Spring Boot 3 Observability with Grafana Stack
In this blog post - Spring Boot 3 Observability with Grafana Stack, we will learn how to implement Observability in our Spring Boot applications using Grafana Stack which comprises Grafana, Loki, and Tempo.
What is Observability?
In a nutshell, Observability is the process of understanding the internal state of the application with the help of different indicators such as Logs, Metrics, and Tracing information.
For a more detailed explanation, have a look at this article.

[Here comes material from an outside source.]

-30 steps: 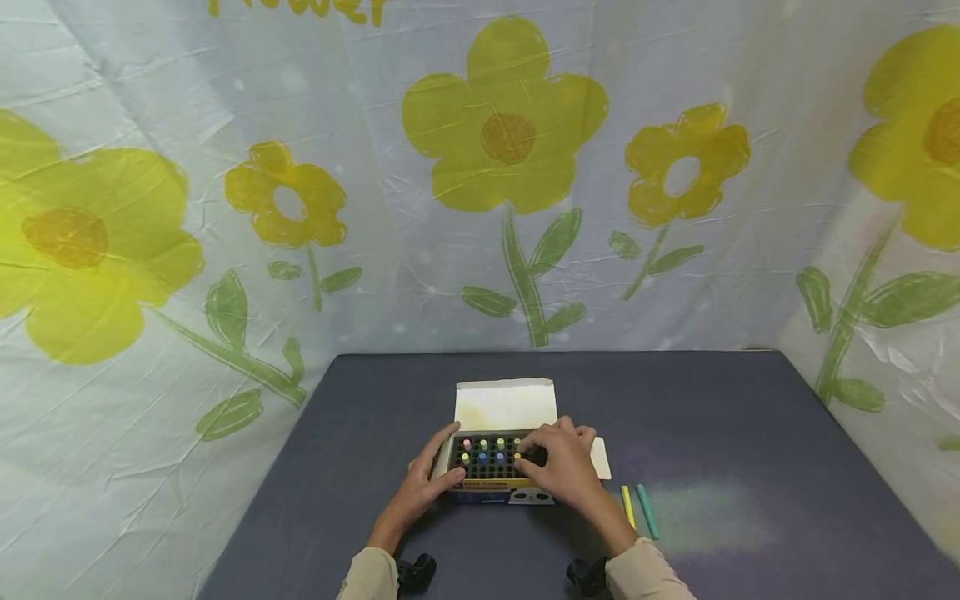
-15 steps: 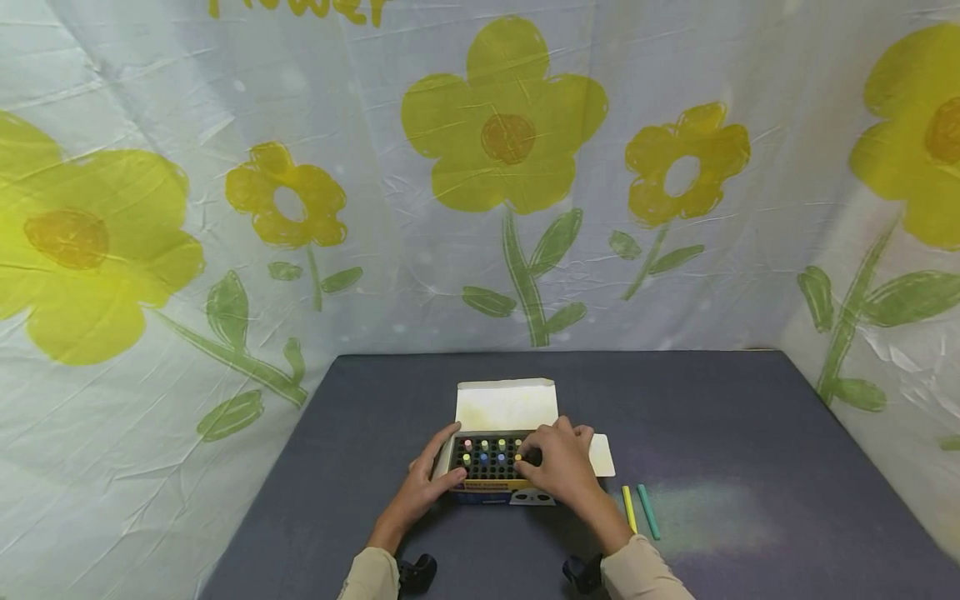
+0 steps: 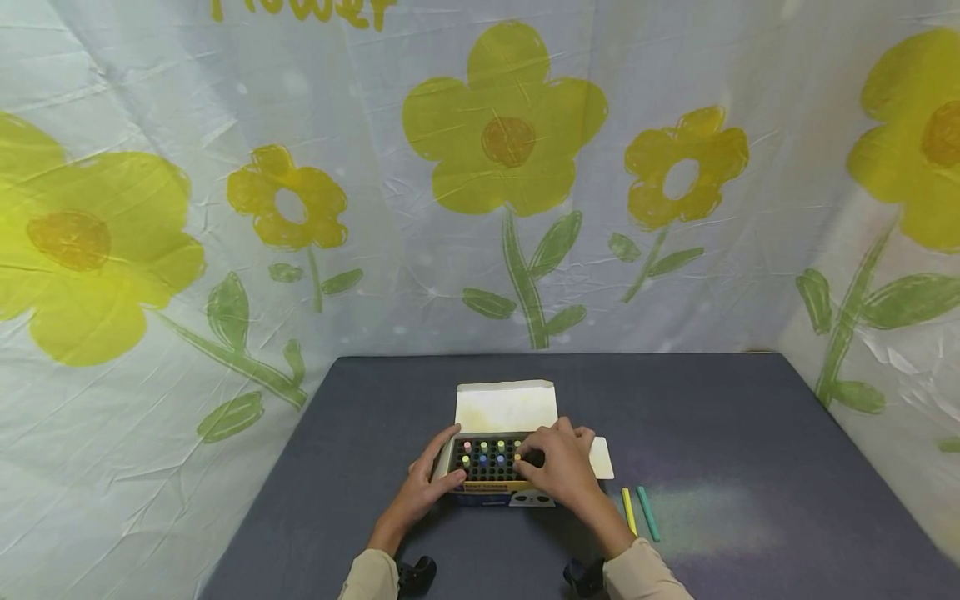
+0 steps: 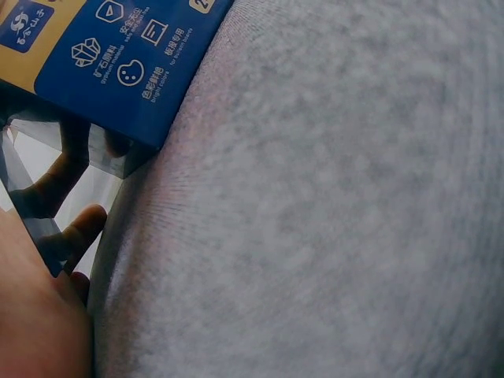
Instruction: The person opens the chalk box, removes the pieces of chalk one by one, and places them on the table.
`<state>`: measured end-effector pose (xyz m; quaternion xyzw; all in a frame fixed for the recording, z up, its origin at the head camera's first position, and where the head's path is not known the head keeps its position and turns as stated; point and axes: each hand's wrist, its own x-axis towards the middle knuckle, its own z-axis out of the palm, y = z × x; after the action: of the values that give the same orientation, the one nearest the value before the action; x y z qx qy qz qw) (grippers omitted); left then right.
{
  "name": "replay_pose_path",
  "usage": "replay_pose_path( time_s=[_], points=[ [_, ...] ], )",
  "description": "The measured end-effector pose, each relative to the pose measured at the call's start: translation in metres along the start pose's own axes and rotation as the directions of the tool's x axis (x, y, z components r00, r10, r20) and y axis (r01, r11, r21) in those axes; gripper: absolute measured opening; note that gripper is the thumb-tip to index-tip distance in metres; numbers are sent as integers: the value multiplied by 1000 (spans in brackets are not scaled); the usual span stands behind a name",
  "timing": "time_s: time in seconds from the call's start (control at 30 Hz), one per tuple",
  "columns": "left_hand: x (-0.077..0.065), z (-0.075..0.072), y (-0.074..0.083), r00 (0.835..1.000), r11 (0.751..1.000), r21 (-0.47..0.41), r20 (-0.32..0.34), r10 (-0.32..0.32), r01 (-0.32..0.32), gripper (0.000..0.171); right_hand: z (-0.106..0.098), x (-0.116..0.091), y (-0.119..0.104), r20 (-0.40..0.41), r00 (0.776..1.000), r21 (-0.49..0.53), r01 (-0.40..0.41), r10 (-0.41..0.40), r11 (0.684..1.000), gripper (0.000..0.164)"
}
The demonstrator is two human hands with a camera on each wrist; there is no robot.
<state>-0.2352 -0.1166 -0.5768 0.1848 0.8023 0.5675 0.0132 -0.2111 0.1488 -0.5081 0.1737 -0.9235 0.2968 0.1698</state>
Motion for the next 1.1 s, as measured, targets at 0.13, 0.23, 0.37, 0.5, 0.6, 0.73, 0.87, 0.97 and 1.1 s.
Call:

We will see how to implement Observability for a sample loan processing system built with Spring Boot 3 using the Grafana Stack.
Grafana Stack
Grafana Stack comprises about 3 softwares:
-
Grafana: This is the most widely used tool that helps to monitor and visualize the metrics of our application. Users can visualize the metrics by building different dashboards and can use different kinds of charts to visualize the metrics. We can also configure alerts to be notified whenever a metric reaches a certain required threshold.
To collect metrics, we will be using Prometheus, a metrics aggregation tool.
-
Loki: is a Log Aggregation tool that receives the logs from our application and indexes the logs to be visualized using Grafana.
-
Tempo: is used as a distributed tracing tool, which can track requests that span across different systems.
Implementing Observability
The below picture shows you a high-level overview of our project and how tools like Grafana, Loki, and Tempo fit into our overall architecture.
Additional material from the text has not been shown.